January 17, 2001
Eric Rasmusen, [email protected]

Was the 2000 Florida Presidential Election a Statistical Dead Heat?

A number of clever people have been saying that the 2000 Presidential Election was a "statistical dead heat"; that the vote difference between Bush and Gore, the two candidates, is statistically insignificant. After all, Bush had a lead in Florida only of some 1,000 votes out of 6,000,000 cast. So wasn't it really a tie?

No. This is a good example of where a difference may be statistically significant-- and morally significant-- even if it very small.

In economics, we make a distinction between two kinds of significance. If two numbers differ by an amount large enough to make a difference in how we view the situation, we say the difference is "economically significant". A less parochial term is "substantively significant". For example, if we knew that exactly 1,000 more Floridians prefer Coke than prefer Pepsi, we would say the difference is not substantively significant. This kind of significance is subjective, but in extreme cases like this everyone would agree that the difference is not significant.

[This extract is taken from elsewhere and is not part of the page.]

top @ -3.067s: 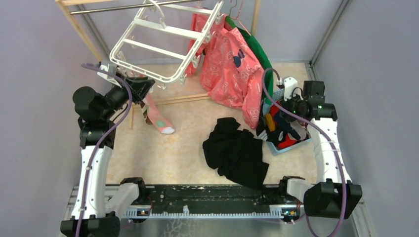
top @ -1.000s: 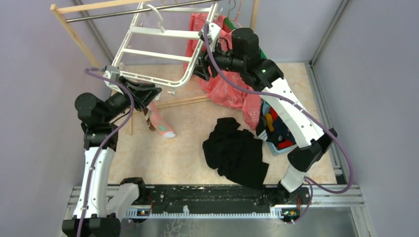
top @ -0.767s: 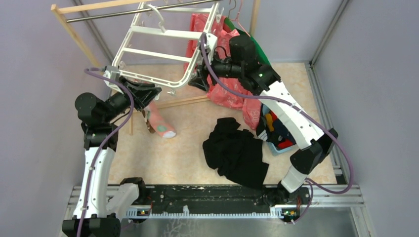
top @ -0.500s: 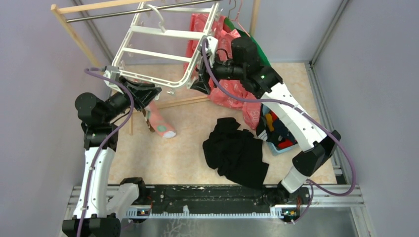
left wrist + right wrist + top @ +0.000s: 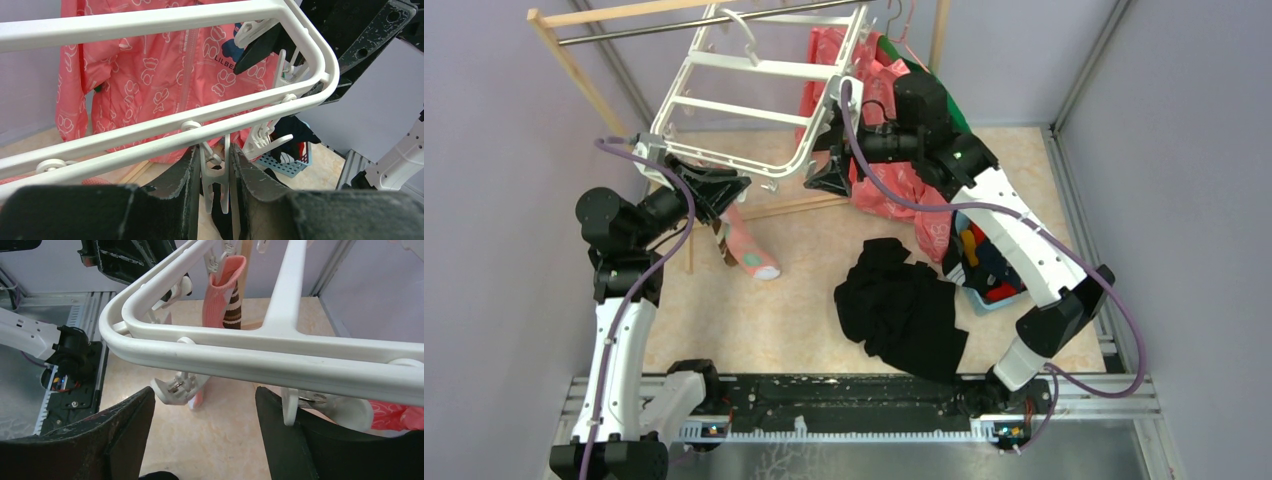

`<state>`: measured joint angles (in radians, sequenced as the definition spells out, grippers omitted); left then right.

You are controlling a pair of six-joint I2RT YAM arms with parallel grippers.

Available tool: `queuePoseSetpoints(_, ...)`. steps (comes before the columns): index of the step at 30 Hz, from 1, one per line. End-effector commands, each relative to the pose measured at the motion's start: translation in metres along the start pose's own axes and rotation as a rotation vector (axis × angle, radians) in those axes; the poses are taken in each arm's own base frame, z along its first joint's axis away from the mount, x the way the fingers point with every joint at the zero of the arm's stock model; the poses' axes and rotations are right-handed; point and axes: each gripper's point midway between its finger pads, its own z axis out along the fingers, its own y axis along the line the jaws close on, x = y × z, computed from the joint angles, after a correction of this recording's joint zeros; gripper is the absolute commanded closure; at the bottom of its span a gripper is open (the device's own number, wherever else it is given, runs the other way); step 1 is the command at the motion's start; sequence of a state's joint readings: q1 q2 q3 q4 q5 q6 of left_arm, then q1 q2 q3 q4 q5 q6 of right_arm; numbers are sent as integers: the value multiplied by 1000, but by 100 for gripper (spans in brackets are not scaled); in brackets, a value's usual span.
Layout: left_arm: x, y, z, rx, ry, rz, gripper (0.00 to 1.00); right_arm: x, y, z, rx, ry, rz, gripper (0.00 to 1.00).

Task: Remove the socks clipped to the hanger
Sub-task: Adjust the hanger on the clothesline.

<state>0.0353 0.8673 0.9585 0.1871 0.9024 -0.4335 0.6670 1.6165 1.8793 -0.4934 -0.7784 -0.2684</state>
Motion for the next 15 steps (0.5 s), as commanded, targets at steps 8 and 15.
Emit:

The second kind of significance is "statistical significance". Suppose we had estimated the preferences for Coke and Pepsi using a sample of just 500 Floridians, and our estimate for the entire population based on that sample was that 1,000 more Floridians preferred Coke. Moreover, we believe that if the actual preference split were exactly even, then if we drew 100 such 500-person samples, then in at least 10 of those samples we would be deceived into thinking that 1,000 Floridians preferred Coke. The difference we actually did find in the one sample we took is then "not statistically significant at the 10 percent confidence level". More generally, a statistically significant difference is one that would be unlikely to arise by accident if we repeated our estimation procedure.

It follows that if our estimation procedure is very accurate, even a substantively insignificant result may be statistically significant. If we really did know the preference of every person in Florida, and 1,000 more of them prefer Coke, then the difference is statistically significant, even though it is substantively insignificant.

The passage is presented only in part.